Il nostro augurio è che, in tempi accettabili, la guerra in Europa raggiunga almeno un cessate il fuoco. Il che non significa, se il rischio più probabile è quello della destabilizzazione (fisica e digitale) delle infrastrutture critiche, che cessino i possibili imprevisti. All’incertezza del rischio si può rispondere efficacemente con la creatività del negoziato diplomatico e della visione politica: urge, pertanto, ripensare una nuova architettura di sicurezza euroasiatica.

English version

The nuclear option is on the table of possibilities, we know that.

As we argue in our research, the risk is changing. Nuclear is one face of complex risk.

Putin’s imperial ambitions do not seem to be able to rule out any prospect. Constanze Stelzenmüller (Brookings, History reveals how to get Ukraine reconstruction right: anti-corruption) writes: Consider (…) the recent explosions which damaged the Nord Stream gas pipelines, the cable cuts which brought trains across northern Germany to a halt, and the hacking of the computers of several U.S. airports. All three incidents were deliberate attacks involving elaborate preparation and highly specialised technological expertise. These are signs that point to Russia as the probable perpetrator. Sabotage (…)  offers a far better benefit-to-cost ratio than nuclear weapons. Attacks on physical and digital infrastructure are hard to prevent and even harder to attribute. They undermine confidence in government and exploit the fissures and vulnerabilities of Western societies. They permit an adversary to elude retribution and play for time. Expect more such incidents, perhaps many more.

The focus must be on the complexity of risk. The use of nuclear weapons is certainly more difficult than the attack on critical infrastructure. Looking at what has happened, and what could happen, the ‘hybrid war’, which hopefully will not become a ‘war without limits’, in the 21st century generates concomitant risks. Prolonged fear, tension and unease are an extraordinary weapon to keep antagonistic governments, and their public opinions, in a suspended state.

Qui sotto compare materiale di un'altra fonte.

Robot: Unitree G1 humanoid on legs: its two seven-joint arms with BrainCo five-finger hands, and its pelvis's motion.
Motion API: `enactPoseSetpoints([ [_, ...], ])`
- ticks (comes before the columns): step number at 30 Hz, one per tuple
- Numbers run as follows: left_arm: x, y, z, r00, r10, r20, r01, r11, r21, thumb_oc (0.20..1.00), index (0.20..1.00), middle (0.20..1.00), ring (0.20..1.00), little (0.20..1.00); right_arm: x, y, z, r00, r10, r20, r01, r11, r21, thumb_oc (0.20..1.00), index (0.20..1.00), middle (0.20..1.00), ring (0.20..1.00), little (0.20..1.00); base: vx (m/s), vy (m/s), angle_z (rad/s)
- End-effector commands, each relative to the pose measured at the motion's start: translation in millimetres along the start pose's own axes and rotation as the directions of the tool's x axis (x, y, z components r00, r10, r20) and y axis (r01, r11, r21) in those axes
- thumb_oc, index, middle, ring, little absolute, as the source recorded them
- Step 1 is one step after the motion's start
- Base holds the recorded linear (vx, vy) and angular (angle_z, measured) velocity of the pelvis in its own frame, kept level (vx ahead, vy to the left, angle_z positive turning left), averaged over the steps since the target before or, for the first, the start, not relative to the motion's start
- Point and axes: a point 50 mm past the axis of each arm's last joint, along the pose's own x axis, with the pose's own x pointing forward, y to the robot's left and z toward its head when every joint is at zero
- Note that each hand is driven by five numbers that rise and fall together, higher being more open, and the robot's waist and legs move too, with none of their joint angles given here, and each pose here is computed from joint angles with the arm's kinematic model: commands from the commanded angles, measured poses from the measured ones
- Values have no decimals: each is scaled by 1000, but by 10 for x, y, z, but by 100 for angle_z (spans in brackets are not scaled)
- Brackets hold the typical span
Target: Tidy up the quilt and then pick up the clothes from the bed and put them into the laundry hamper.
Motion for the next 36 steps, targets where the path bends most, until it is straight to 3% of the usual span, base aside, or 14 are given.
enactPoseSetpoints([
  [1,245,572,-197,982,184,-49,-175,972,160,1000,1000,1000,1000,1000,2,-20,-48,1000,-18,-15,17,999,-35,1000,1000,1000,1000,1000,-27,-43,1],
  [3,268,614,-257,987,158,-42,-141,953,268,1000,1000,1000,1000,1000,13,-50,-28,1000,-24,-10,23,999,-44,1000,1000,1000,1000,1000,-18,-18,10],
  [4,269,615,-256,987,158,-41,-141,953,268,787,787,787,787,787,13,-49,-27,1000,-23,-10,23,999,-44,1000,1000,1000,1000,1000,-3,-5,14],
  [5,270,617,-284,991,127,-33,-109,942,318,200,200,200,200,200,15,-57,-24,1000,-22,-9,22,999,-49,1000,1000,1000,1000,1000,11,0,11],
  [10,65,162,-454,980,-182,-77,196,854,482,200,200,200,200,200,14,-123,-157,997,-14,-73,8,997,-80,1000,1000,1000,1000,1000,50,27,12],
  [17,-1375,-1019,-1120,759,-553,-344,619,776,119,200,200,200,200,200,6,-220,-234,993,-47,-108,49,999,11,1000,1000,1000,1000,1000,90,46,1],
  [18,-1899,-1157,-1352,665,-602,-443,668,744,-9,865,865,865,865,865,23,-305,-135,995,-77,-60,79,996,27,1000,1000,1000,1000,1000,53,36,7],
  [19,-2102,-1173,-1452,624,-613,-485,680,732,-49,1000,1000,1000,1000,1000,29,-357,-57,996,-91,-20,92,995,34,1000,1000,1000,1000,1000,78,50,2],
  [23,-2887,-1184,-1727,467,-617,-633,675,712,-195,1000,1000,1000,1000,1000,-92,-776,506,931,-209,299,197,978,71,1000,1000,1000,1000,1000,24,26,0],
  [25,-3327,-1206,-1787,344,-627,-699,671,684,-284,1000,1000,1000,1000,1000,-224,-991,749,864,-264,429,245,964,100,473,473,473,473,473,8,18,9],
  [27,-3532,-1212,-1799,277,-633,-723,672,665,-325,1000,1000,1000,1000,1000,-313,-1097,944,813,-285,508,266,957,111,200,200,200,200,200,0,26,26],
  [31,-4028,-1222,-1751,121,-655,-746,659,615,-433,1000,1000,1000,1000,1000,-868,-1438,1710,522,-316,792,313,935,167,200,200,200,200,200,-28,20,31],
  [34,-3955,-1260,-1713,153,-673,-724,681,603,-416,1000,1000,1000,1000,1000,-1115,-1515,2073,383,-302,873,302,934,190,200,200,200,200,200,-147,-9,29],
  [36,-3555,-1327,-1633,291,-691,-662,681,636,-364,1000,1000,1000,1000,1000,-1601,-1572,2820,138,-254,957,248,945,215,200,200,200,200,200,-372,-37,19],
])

Our hope is that, within an acceptable timeframe, the war in Europe will at least reach a ceasefire. Which does not mean, if the most probable risk is that of destabilisation (physical and digital) of critical infrastructures, that possible unforeseen events will cease to exist. The uncertainty of risk can be effectively responded to with the creativity of diplomatic negotiation and political vision: it is therefore urgent to rethink a new Eurasian security architecture.